Salut Patrice

Ce lundi matin, mon ami Patrice en a fini.

Portrait de Patrice Budzinsli
Mathieu Drouet

Magnifique portrait par mon ami Mathieu Drouet (@mathieu.drouet)

Tu sais Patrice, c’est ce copain rencontré pendant le festival qu’il organisait à Arras. Sacrés Belges, via mon copain Steph. Grace à lui j’ai modelé une culture rock avec Girls In Hawai, Ghinzu, Sharko, ... On a fêté son départ du Pharos dignement ! (il est où Jean-Yves ?).Patrice m’a donné l’envie d’aller voir des concerts, au Grand Mix, à Tourcoing. D’année en année,par son impulsion, je suis entré au Conseil d’Administration puis au Bureau de l’association. Que d’afters saluées comme des victoires. Je me souviendrai longtemps encore de ses enfants dansant sur le bar, des repas au catering avec les artistes que ce soit Gomm ou Puppetmastazz ou encore les présentations du trimestre : "Çà va être bien".

Patrice était militant. Pour Benoît. Mais aussi pour Dominique et tant d’autres. Il aimait sans compter. On a voulu soutenir notre copain Dominique lorsqu’on a estimé qu’il avait été licencié injustement. "Hé toi l’informaticien, tu peux pas me faire un site vite fait pour qu’on montre ça à la télé ?".

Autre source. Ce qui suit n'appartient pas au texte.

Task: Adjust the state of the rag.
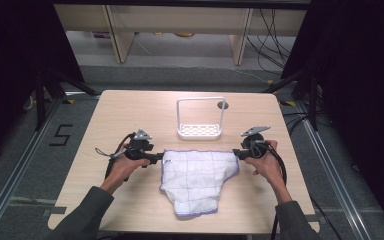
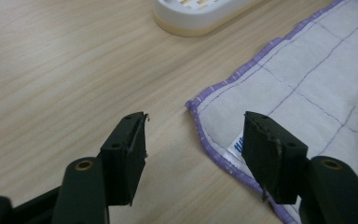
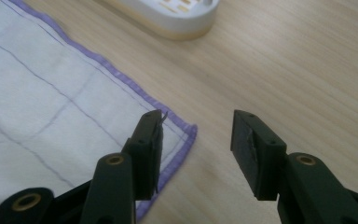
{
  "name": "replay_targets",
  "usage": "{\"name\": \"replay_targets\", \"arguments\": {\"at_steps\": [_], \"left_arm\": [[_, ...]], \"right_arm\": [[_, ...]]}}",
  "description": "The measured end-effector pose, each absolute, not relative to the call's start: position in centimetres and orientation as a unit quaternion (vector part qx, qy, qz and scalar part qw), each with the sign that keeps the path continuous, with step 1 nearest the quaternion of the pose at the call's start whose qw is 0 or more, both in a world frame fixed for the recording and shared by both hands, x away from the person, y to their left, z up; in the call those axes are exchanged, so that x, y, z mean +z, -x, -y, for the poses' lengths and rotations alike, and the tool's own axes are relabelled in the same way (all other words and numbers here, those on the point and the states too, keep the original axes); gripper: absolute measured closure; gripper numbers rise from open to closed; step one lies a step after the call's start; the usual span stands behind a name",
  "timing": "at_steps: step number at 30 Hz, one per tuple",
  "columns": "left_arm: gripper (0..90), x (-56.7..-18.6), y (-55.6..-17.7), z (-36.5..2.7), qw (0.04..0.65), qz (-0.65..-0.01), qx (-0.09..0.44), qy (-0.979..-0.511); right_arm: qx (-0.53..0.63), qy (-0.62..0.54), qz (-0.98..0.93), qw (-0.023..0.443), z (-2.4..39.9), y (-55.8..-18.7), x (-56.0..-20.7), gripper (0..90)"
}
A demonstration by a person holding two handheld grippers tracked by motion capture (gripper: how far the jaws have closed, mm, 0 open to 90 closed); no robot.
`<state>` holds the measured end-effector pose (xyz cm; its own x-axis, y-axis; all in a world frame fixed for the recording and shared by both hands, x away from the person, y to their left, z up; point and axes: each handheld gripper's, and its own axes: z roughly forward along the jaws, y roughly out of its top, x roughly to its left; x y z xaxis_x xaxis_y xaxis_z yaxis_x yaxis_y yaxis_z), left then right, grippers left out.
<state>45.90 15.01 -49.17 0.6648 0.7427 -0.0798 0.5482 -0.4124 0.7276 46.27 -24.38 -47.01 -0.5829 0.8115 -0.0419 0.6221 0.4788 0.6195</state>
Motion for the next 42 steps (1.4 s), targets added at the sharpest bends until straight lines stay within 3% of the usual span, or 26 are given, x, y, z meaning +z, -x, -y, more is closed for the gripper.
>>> {"name": "replay_targets", "arguments": {"at_steps": [8,12,14,16,17,19,21,26,31,36,42], "left_arm": [[39.6,-50.0,-47.3,-13.0,0.353,-0.385,0.109,-0.846],[45.6,-51.0,-47.5,-12.4,0.358,-0.378,0.118,-0.846],[49.1,-51.1,-47.6,-12.3,0.361,-0.374,0.122,-0.846],[59.2,-51.2,-47.6,-12.2,0.368,-0.361,0.121,-0.848],[69.0,-51.2,-47.5,-12.1,0.368,-0.352,0.122,-0.852],[72.8,-51.2,-47.4,-12.0,0.373,-0.345,0.122,-0.853],[83.7,-51.1,-47.4,-12.0,0.378,-0.335,0.122,-0.855],[86.2,-49.8,-46.7,-12.3,0.409,-0.322,0.125,-0.845],[86.5,-47.1,-45.1,-13.2,0.438,-0.306,0.133,-0.835],[86.5,-43.9,-43.2,-14.2,0.449,-0.295,0.126,-0.834],[86.7,-39.4,-40.9,-15.2,0.471,-0.27,0.115,-0.832]], "right_arm": [[0.284,-0.434,-0.842,0.147,24.1,-47.5,-48.4,53.4],[0.281,-0.426,-0.844,0.166,24.0,-47.8,-49.1,52.9],[0.276,-0.424,-0.849,0.153,24.0,-47.8,-49.1,53.9],[0.271,-0.425,-0.85,0.151,23.7,-47.8,-49.4,55.6],[0.278,-0.421,-0.85,0.15,23.5,-47.7,-49.6,60.7],[0.275,-0.414,-0.855,0.148,23.6,-47.8,-49.5,65.4],[0.295,-0.405,-0.857,0.12,23.6,-47.7,-49.7,82.6],[0.318,-0.408,-0.848,0.116,24.2,-47.7,-49.7,88.4],[0.35,-0.385,-0.844,0.133,24.5,-46.0,-46.8,88.8],[0.378,-0.35,-0.845,0.145,24.7,-42.7,-41.5,88.9],[0.392,-0.337,-0.845,0.136,24.5,-39.7,-37.3,88.9]]}}
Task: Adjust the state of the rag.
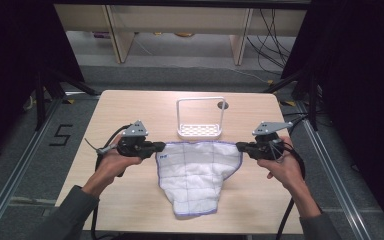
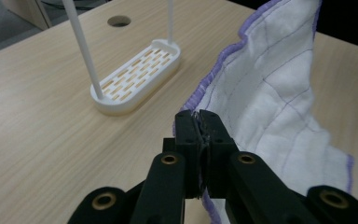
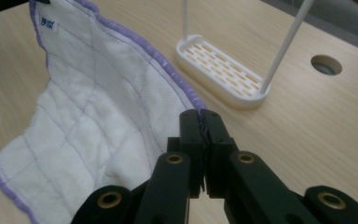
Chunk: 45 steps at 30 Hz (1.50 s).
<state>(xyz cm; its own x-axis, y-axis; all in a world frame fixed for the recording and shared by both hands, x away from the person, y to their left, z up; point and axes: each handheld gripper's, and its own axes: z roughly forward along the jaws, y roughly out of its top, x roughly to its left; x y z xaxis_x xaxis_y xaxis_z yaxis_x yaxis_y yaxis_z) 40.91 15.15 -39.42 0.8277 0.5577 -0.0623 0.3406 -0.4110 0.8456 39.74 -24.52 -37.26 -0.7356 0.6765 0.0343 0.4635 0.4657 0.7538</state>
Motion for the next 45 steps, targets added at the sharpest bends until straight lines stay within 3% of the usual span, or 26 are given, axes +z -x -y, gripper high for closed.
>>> {"name": "replay_targets", "arguments": {"at_steps": [15,22,27,29,31,33,39,45], "left_arm": [[86.5,-28.7,-32.9,-16.2,0.513,-0.185,0.105,-0.832],[86.3,-28.8,-33.5,-15.9,0.514,-0.205,0.091,-0.828],[86.2,-33.5,-38.6,-14.3,0.49,-0.26,0.074,-0.828],[86.1,-37.1,-42.7,-13.5,0.464,-0.3,0.08,-0.829],[86.1,-38.3,-43.9,-13.3,0.452,-0.313,0.09,-0.831],[86.1,-40.8,-45.9,-12.9,0.416,-0.322,0.109,-0.843],[85.4,-46.5,-48.3,-12.2,0.385,-0.363,0.101,-0.842],[85.4,-47.4,-48.3,-12.4,0.384,-0.368,0.101,-0.841]], "right_arm": [[0.44,-0.237,-0.847,0.178,24.0,-32.5,-26.6,89.0],[0.442,-0.246,-0.846,0.168,24.4,-31.9,-25.8,88.9],[0.41,-0.295,-0.852,0.14,24.1,-36.6,-30.1,88.9],[0.379,-0.347,-0.849,0.128,23.5,-41.3,-34.4,88.9],[0.371,-0.348,-0.85,0.134,23.3,-42.5,-35.6,88.8],[0.35,-0.372,-0.85,0.132,22.9,-46.1,-39.7,88.8],[0.319,-0.408,-0.847,0.121,22.1,-48.8,-45.6,88.8],[0.311,-0.41,-0.848,0.127,22.5,-49.1,-46.4,88.7]]}}
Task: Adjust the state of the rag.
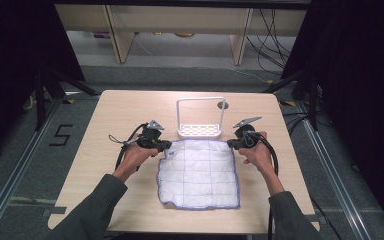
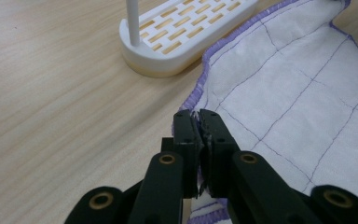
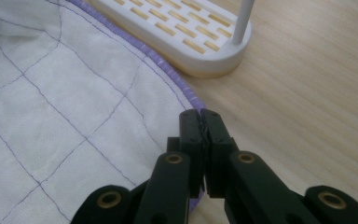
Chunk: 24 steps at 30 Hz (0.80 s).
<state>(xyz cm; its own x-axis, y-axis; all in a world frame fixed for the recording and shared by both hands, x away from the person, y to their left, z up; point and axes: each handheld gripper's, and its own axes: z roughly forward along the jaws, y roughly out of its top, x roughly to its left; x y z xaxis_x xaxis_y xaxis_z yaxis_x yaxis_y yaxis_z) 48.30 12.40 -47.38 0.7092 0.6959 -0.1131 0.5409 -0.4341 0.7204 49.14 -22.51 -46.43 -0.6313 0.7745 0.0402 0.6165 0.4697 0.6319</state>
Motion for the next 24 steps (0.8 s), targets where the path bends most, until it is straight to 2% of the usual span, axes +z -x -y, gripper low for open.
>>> {"name": "replay_targets", "arguments": {"at_steps": [5,6,14,19,24], "left_arm": [[85.9,-47.0,-48.3,-13.1,0.397,-0.369,0.104,-0.834],[86.0,-46.9,-48.3,-13.3,0.402,-0.367,0.104,-0.832],[86.2,-46.1,-47.4,-13.9,0.417,-0.354,0.112,-0.83],[86.2,-45.8,-46.0,-14.4,0.426,-0.34,0.112,-0.831],[86.3,-45.4,-43.9,-14.6,0.445,-0.318,0.114,-0.829]], "right_arm": [[0.325,-0.417,-0.839,0.13,22.7,-48.7,-46.0,88.7],[0.318,-0.422,-0.841,0.114,22.8,-48.4,-45.5,88.7],[0.355,-0.383,-0.843,0.131,23.8,-47.5,-44.3,88.7],[0.36,-0.394,-0.837,0.123,24.0,-46.0,-43.3,88.6],[0.383,-0.372,-0.835,0.136,24.1,-44.2,-42.9,88.6]]}}
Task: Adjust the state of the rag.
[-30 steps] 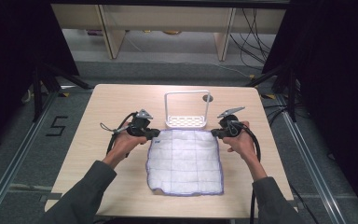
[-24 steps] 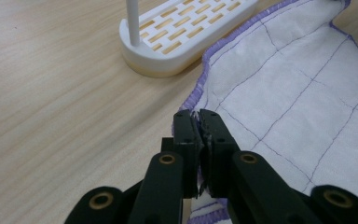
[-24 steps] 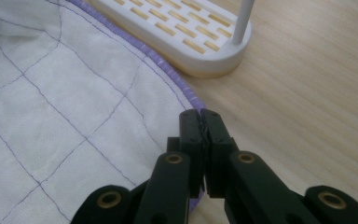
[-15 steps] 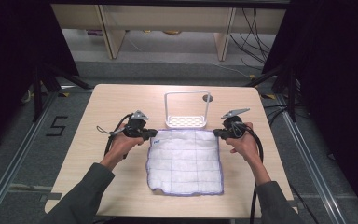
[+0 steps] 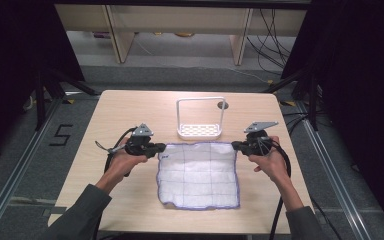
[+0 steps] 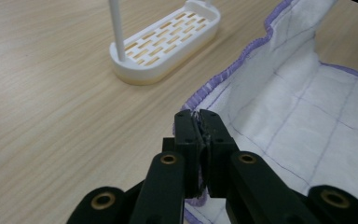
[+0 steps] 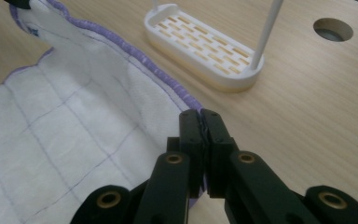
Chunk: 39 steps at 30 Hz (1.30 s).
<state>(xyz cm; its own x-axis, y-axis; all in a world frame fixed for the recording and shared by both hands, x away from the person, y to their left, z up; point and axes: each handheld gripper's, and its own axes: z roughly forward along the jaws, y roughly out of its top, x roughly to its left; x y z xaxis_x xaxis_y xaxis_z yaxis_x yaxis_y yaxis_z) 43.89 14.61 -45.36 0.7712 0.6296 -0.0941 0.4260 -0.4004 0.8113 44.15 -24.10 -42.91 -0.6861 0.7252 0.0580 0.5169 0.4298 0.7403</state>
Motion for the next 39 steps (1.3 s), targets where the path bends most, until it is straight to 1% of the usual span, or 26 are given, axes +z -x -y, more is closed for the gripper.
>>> {"name": "replay_targets", "arguments": {"at_steps": [2,3,5,7,8,9,10,14,17,19,20,21,22,25,28,30,31,32,33,34,35,36,39], "left_arm": [[86.2,-45.1,-43.0,-14.6,0.444,-0.306,0.121,-0.834],[86.2,-45.1,-42.5,-14.6,0.446,-0.298,0.122,-0.835],[86.2,-45.1,-41.4,-14.7,0.445,-0.281,0.122,-0.841],[86.2,-45.3,-40.4,-14.7,0.451,-0.275,0.124,-0.84],[86.2,-45.3,-39.7,-14.9,0.452,-0.271,0.125,-0.841],[86.2,-45.3,-39.2,-15.0,0.453,-0.265,0.125,-0.842],[86.3,-45.4,-38.8,-15.1,0.456,-0.265,0.125,-0.841],[86.2,-46.1,-36.6,-15.3,0.448,-0.243,0.129,-0.851],[85.8,-46.9,-35.7,-15.4,0.444,-0.241,0.13,-0.853],[85.9,-47.5,-35.5,-15.6,0.438,-0.238,0.129,-0.857],[85.9,-47.9,-35.2,-15.5,0.442,-0.243,0.126,-0.854],[85.9,-48.0,-35.1,-15.5,0.44,-0.244,0.124,-0.855],[85.9,-48.3,-34.8,-15.5,0.438,-0.241,0.121,-0.858],[85.8,-48.6,-34.1,-15.1,0.433,-0.235,0.126,-0.861],[85.8,-48.8,-33.6,-14.8,0.438,-0.224,0.126,-0.862],[85.8,-48.7,-33.2,-14.9,0.426,-0.216,0.133,-0.869],[85.8,-48.9,-32.8,-14.7,0.439,-0.22,0.127,-0.862],[85.6,-48.9,-32.8,-14.7,0.439,-0.22,0.127,-0.862],[85.6,-48.8,-32.7,-14.8,0.436,-0.221,0.124,-0.864],[85.5,-48.9,-32.5,-14.8,0.438,-0.219,0.124,-0.863],[85.5,-49.0,-32.4,-14.8,0.435,-0.214,0.127,-0.865],[85.4,-48.9,-32.2,-14.9,0.424,-0.209,0.131,-0.872],[84.9,-49.1,-31.5,-14.7,0.428,-0.208,0.117,-0.871]], "right_arm": [[0.376,-0.359,-0.844,0.131,24.5,-42.6,-42.5,88.6],[0.376,-0.359,-0.844,0.131,24.5,-42.6,-42.5,88.6],[0.387,-0.348,-0.843,0.135,24.7,-41.4,-42.3,88.5],[0.396,-0.348,-0.84,0.129,24.8,-40.2,-42.3,88.6],[0.401,-0.337,-0.841,0.138,25.0,-39.7,-42.2,88.6],[0.402,-0.336,-0.842,0.131,25.1,-39.0,-42.2,88.5],[0.405,-0.328,-0.843,0.134,25.2,-38.5,-42.3,88.5],[0.403,-0.32,-0.848,0.121,25.2,-36.2,-43.1,88.4],[0.403,-0.305,-0.854,0.125,25.2,-35.1,-43.8,88.3],[0.401,-0.303,-0.858,0.109,25.1,-34.3,-44.4,88.1],[0.402,-0.305,-0.856,0.109,25.3,-33.9,-45.1,88.1],[0.402,-0.305,-0.856,0.109,25.3,-33.9,-45.1,88.1],[0.405,-0.313,-0.854,0.096,25.4,-33.4,-45.6,88.1],[0.403,-0.309,-0.856,0.1,25.6,-33.2,-46.2,88.1],[0.402,-0.315,-0.855,0.09,25.8,-32.9,-46.9,87.9],[0.401,-0.317,-0.855,0.091,25.9,-32.7,-47.2,87.9],[0.403,-0.318,-0.854,0.083,25.8,-32.3,-47.2,87.8],[0.403,-0.318,-0.854,0.083,25.8,-32.3,-47.2,87.8],[0.404,-0.313,-0.855,0.093,25.9,-32.3,-47.2,87.7],[0.405,-0.315,-0.854,0.087,25.9,-32.0,-47.2,87.6],[0.404,-0.312,-0.855,0.093,25.9,-31.9,-47.2,87.3],[0.407,-0.308,-0.855,0.092,25.9,-31.9,-47.3,87.2],[0.397,-0.311,-0.858,0.093,25.8,-31.4,-47.6,86.9]]}}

On s’est retrouvé plusieurs fois dans le bassin minier : une tournée de bars, de copains, de générosité avant tout. Je suis né dans le Nord, je ne connaissais pas l’accueil du Nord comme ça. Patrice, c’est l’ami que je ne voyait pas souvent mais qui me manquait dès la porte franchie.

On pouvait parler de tout, beaucoup de culture. De musique bien sûr, mais aussi de ciné, de séries, de bandes dessinées, de politique, des enfants, de sport (enfin surtout lui) ... Il a toujours montré que c’était possible. Mais c’est aussi la seule personne avec qui je pouvais passer des heures à refaire le monde autour d’une question tellement simple "Çà va ?".

Nous avons pris plaisir quelques jours dans son village il y a déjà trop longtemps. "Faut v’nir hein, et pas que pendant les vacances". J’ai pas tenu ma promesse ...

Une des dernières fois que nous avions échangé au téléphone, c’était pour me dire que son nouveau meilleur ami c’était son chauffeur de taxi. 2h aller, 2h retour quotidien pour son traitement à l’hôpital. J’ai promis que je rappellerai plus souvent.

J’appelle pas, personne, jamais. Je n’ai jamais su faire çà. Tu le savais, c’est toujours toi qui m’a appelé. Toujours. Comme ce jour où tu m’as interdit de rester chez moi après une bien triste nouvelle. On est allé au cinoch’, dans le Pas de Calais, moi le lillois de la grande ville.

Puis tu n’arrivais plus à nous lire, alors c’est vrai on s’est un peu perdu. Mais si tu savais le nombre d’insomnies que j’ai pu avoir, hier encore, où tous ces mots se sont bousculés encore et encore.

Salut Patrice, tu étais fier de ta femme Sylvie et des enfants même si "ouai, c’est pas toujours facile tu sais". Je sais qu’ils sont fiers de leur papa.

Que j’aime à écouter la musique qu’Alex a préparé. A chaque titre je te retrouve. Je n’arriverai pas à t’oublier. Je commenterai ici uniquement les 3 titres que j’ai ajoutés :

 Walk The Line par Johnny Cash : c’est le film que nous sommes allés voir ensemble. Oui c’est le seul, mais c’est surtout le moment, c’était ce jour là qu’il fallait le faire, merci
 Turn To Dust par Cascadeur. Tu vois, tu avais quitté le Grand Mix (à vai dire, l’Aéro aussi), le Grand Mix était en travaux, mais quand Cascadeur est venu jouer à l’Idéal, Alexandre a tenu à te rendre hommage, il aurait voulu que tu sois là ce soir là
 The Suburbs par Arcade Fire pour illustrer comment tu pouvais t’enthousiasmer pour des artistes. À l’époque on s’échangeait des mp3 sur napster ou soulseek, ce groupe commençait à peine à percer au Canada, tu nous en parlais déjà....

Je ne t’appellerai pas. C’est promis.